# Misc thoughts on track laying



## NTCGRR (Jan 2, 2008)

I thought I'd start a thread on ideas , hows whys of track laying.

I have always used concrete roadbed because:
1 Moles
2 worms
3 heaving of others types.
4 walking on
5 termites
6 because I had the tools.

But I have changed methods of laying track over the years.
when I come home from work in Aug and find this









then there s problem.
where you live and how much work you want to go through determans how you do it.

I like straight, level (level meaning flowing track) on my RR.

so to acomplish that I have to seek out what works in my area.
in the old days my straight aways was around 15 to 20 ft, now they are 60 to 70 ft runs.

I used to run 7 to 10 pound locos and now run (or have run) 25 to 45 pd locos.

Larger switches take more room.

Like most of you I work with in the area I started with.

For many of you seeking the "best " way. its up to you to find what works "best " for you.
My brain hurts so off to bed.

BTY 
OUR SON BEN COZAD ARRIVED TODAY IN iRAC,, ARMY RES.
Hes in transportation Div and drives one of those 12 ft wide semis that hauls M1 tanks.
Hes very proud of it.









I thought I would share this because you ALL are my friends.


----------



## GG (Jan 1, 2009)

Marty... I am not a priest. 

looks like you are about to hit a curve.










gg 



PS: just saw the photo... I retract all comments and beg forgiveness. ...


----------



## nkelsey (Jan 4, 2008)

Thank Ben for his service, he is appreciated, and wishes for a good tour and return home.


----------



## Stan Cedarleaf (Jan 2, 2008)

My track is constantly moving (floating in the ballast) because of the temperature swings here in the Arizona high desert.
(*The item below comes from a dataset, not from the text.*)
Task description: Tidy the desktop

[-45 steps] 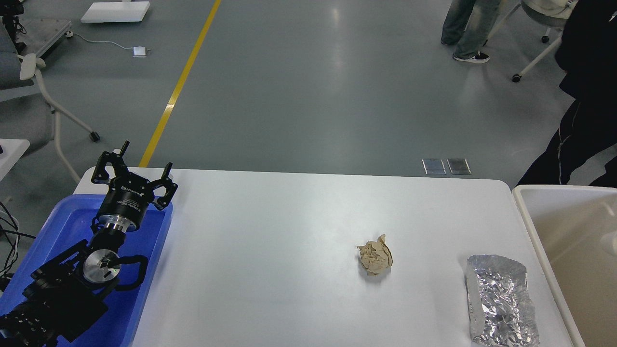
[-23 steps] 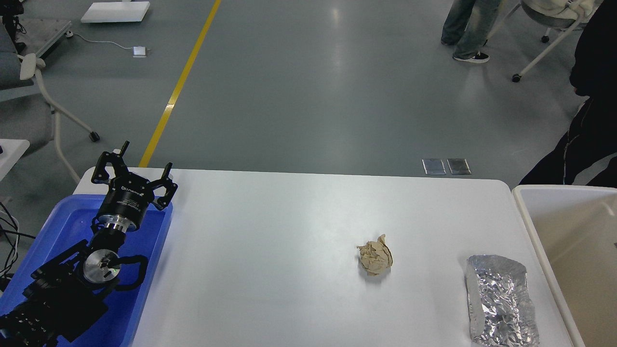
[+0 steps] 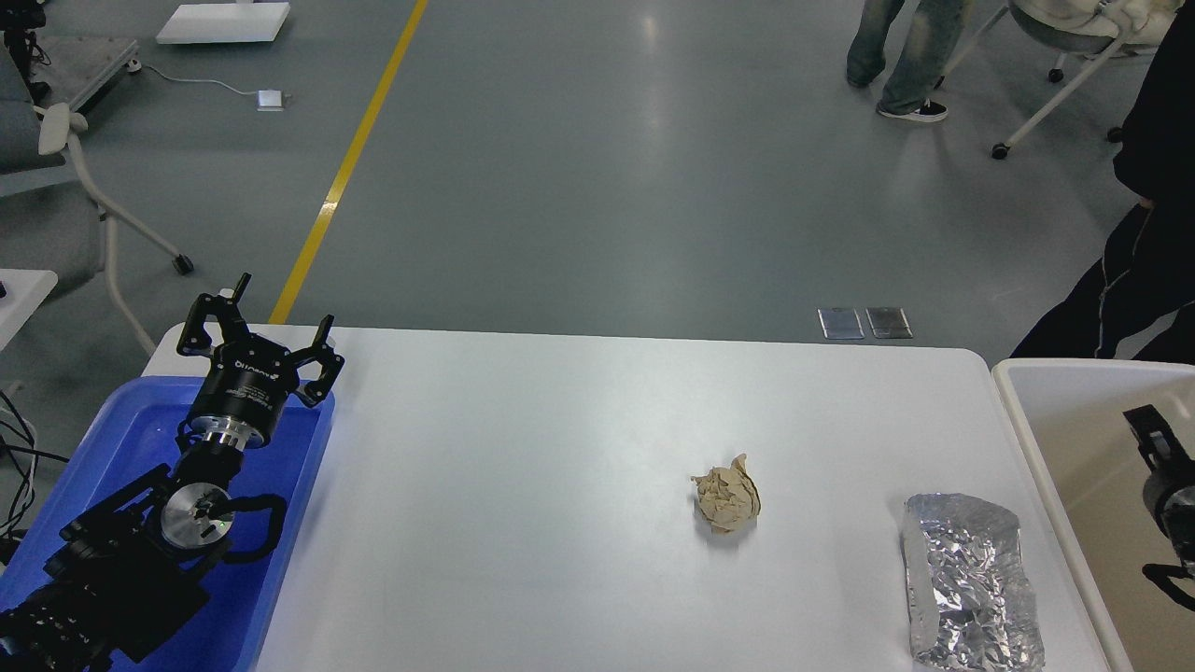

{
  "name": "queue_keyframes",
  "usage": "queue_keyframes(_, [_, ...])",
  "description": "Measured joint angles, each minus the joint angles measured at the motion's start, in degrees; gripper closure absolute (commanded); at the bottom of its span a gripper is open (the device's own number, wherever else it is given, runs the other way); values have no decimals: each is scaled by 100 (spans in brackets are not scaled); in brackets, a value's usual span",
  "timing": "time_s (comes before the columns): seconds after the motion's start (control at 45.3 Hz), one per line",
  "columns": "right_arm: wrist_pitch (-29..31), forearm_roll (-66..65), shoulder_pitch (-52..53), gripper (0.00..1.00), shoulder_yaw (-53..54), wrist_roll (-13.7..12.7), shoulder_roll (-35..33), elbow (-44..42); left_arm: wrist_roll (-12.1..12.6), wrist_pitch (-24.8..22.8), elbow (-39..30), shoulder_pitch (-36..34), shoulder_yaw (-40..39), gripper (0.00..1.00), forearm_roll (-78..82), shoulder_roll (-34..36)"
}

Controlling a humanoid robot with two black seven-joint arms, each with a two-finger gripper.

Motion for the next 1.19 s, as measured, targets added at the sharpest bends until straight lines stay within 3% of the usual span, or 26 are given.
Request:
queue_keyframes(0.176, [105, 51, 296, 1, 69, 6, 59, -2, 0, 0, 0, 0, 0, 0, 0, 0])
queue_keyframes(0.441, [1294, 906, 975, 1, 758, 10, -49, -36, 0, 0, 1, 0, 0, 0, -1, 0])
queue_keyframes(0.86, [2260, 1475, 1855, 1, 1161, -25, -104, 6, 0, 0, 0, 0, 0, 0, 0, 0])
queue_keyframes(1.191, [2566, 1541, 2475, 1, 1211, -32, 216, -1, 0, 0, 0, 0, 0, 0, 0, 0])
When it does start to wiggle, I just tap it back into "straight" with a broom handle. 

Concrete roadbed would be super but I can't physically handle it anymore and the union boss for Marty's Elves won't let them leave the southeast corner of Lower Nebraska.

Ben looks great, Marty. Send him our thanks as well.

We're praying for him....


----------



## altterrain (Jan 2, 2008)

I know you love your concrete, Marty, but I'm sold on ladder support. The first section I put in two years ago and it has held up perfectly. Its needed ballast added where it had settled underneath but no problems beyond that. Same with the new 7/8s scale layout. It has over wintered great. 
The ladder system is relatively lightweight, strong, flexible, adaptable, and doesn't require any special tools. It does add the cost of about a buck a foot to laying track but its a lot easier on the back. I have done enough flat and masonry work to know I'm not crazy about it. 

-Brian


----------



## Gary Armitstead (Jan 2, 2008)

Marty,

Please thank Ben for his service to our country. We here at the Armitstead house wish him a safe deployment and a safe return home. God Bless him.


----------



## John J (Dec 29, 2007)

I love concrete too









I am on my third mixer 

Wore two out. 

Tell Ben I said Hi.


----------



## Engineercub (Oct 18, 2008)

Marty thanks for any and all concrete tips ^^ Tell Ben thanks from all us folks back home and we wish him a safe tour of duty. Also tell Wil hi from Will, though he doesn't know who I am ;-P 

-Will


----------



## SE18 (Feb 21, 2008)

I use concrete and battens, but in different sections. They all work equally well.


----------



## Joe Mascitti (Oct 30, 2008)

Thank you Ben for your service to our country. May the lord keep you safe.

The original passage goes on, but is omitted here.